[Roadster] Importing Tiger issue
Arne Götje ( 高盛華 )
arne at goetje-online.de
Mon Aug 1 16:01:01 EST 2005
Note: I changed my subscription to another e-mail address... hopefully
Ian's mails now come through...
I'm copying from the mailinglist archive now...
-------------------------
> Hi Arne,
>
> > I'm not aware of libmygis' capabilities
>
> libmygis is a work in progress. The author, Jeremy Cole, is
subscribed
> to this list. I think his plan is to make it support whatever
Roadster
> needs (at the least), but don't take my word for it. The only problem
I
> have with libmygis is that I don't know when it'll be ready. :)
>
> I just learned of GDAL. I'd like to look into it.
>
> > not sure if it's a good idea to rely on a third party library for
that
>
> If it's an open-source library and we can fork it if necessary, what
is
> the danger?
ok... then it's fine. :)
> > I think the sorting preferences should be configuarble by the
user... :)
> What would the options be? Like the Wiki hints at[1], I think it
might
> make sense to have an Advanced Search dialog at some point. It would
> let you specify all parts of your search, just like Google's Advanced
> Search[2].
Well, the single search box is a nice idea... however address formats
used in other parts of the world would be problematic to use with it...

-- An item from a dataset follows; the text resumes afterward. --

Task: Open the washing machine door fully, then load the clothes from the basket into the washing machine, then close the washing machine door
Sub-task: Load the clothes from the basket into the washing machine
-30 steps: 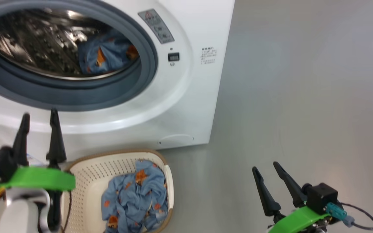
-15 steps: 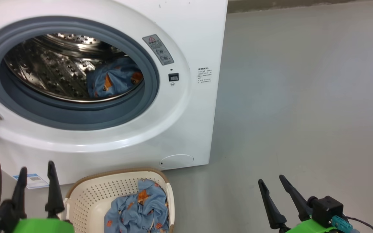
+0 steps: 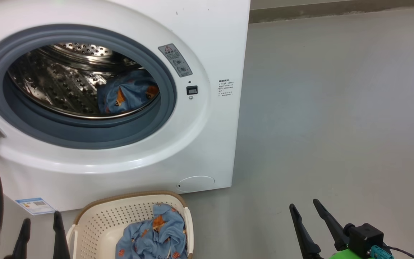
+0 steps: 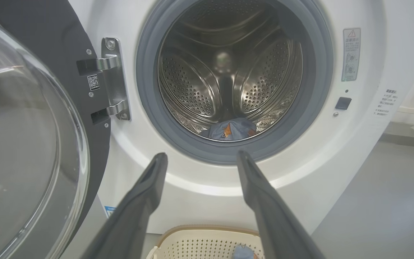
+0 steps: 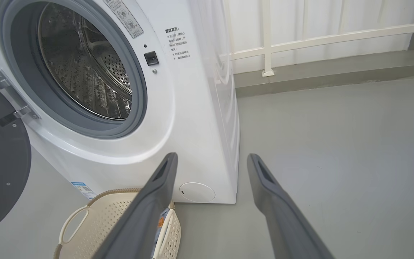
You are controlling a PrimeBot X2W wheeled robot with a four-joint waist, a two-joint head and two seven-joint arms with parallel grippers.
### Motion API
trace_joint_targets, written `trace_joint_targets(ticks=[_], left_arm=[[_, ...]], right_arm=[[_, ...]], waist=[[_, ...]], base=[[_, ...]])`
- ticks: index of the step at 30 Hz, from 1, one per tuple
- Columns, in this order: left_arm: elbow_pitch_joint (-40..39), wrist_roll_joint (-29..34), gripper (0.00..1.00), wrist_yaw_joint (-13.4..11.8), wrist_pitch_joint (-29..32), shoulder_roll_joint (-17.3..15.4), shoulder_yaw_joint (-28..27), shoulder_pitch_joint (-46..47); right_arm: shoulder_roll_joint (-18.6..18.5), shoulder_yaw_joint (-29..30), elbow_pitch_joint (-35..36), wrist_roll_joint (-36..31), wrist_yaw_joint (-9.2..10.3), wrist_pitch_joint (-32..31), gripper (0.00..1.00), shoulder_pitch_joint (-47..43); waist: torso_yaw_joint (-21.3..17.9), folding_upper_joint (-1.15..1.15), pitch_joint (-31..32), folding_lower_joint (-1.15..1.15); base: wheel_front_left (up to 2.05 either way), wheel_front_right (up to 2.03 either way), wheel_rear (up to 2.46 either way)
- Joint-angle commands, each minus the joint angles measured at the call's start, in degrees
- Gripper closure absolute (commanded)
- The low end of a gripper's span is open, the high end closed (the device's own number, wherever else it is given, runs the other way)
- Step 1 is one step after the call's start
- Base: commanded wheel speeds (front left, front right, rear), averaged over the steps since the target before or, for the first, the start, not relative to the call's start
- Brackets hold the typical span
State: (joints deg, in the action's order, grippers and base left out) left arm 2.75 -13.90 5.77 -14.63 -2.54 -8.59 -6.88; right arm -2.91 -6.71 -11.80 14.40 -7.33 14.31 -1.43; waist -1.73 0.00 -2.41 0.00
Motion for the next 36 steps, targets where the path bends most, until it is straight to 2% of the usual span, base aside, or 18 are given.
trace_joint_targets(ticks=[1, 17, 28, 36], left_arm=[[-2.1, 0.5, 0.0, -0.4, -0.4, -0.4, -2.2, 0.1], [-3.4, -1.0, 0.0, -2.2, -0.4, -0.3, 0.2, -4.1], [-3.6, -1.4, 0.0, -2.2, -0.4, -0.3, 0.9, -4.5], [-0.6, -2.7, 0.0, -1.2, -0.4, -0.3, 2.1, -2.7]], right_arm=[[0.0, -1.4, 1.6, -0.6, -0.16, 0.7, 0.0, 0.6], [0.0, -1.0, 1.8, -1.1, -0.16, 0.7, 0.0, 0.1], [0.0, -0.8, 1.9, -1.4, -0.16, 0.7, 0.0, 0.0], [0.0, -1.3, 2.4, -1.2, -0.16, 0.7, 0.0, 1.1]], waist=[[-0.1, 0.0, -0.1, 0.0], [0.0, 0.0, 0.1, 0.0], [0.3, 0.0, -0.5, 0.0], [-0.3, 0.0, -4.3, 0.0]], base=[[0.0, 0.0, 0.0], [0.0, 0.0, 0.0], [0.0, 0.0, 0.0], [0.0, 0.0, 0.0]])
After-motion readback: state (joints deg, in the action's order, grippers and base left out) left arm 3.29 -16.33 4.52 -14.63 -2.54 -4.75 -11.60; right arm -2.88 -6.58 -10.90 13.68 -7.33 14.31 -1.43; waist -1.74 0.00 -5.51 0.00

I show some examples below.
> > which tables are looked up in which order
> It's all in search_road.c and search_location.c ('location' being the
> name for POI in the code). I think the code is pretty well
documented,
> but I'd be happy to answer any specific questions about it.
Ok... :)
> > I'm keen to provide some efford to make roadster be able to support
other
> > countries' mapping data and to be able to search for their addresses
> I decided to not worry too much about internationalization of the
> storage because a) data isn't available yet and b) I didn't know how
to
> do it. :)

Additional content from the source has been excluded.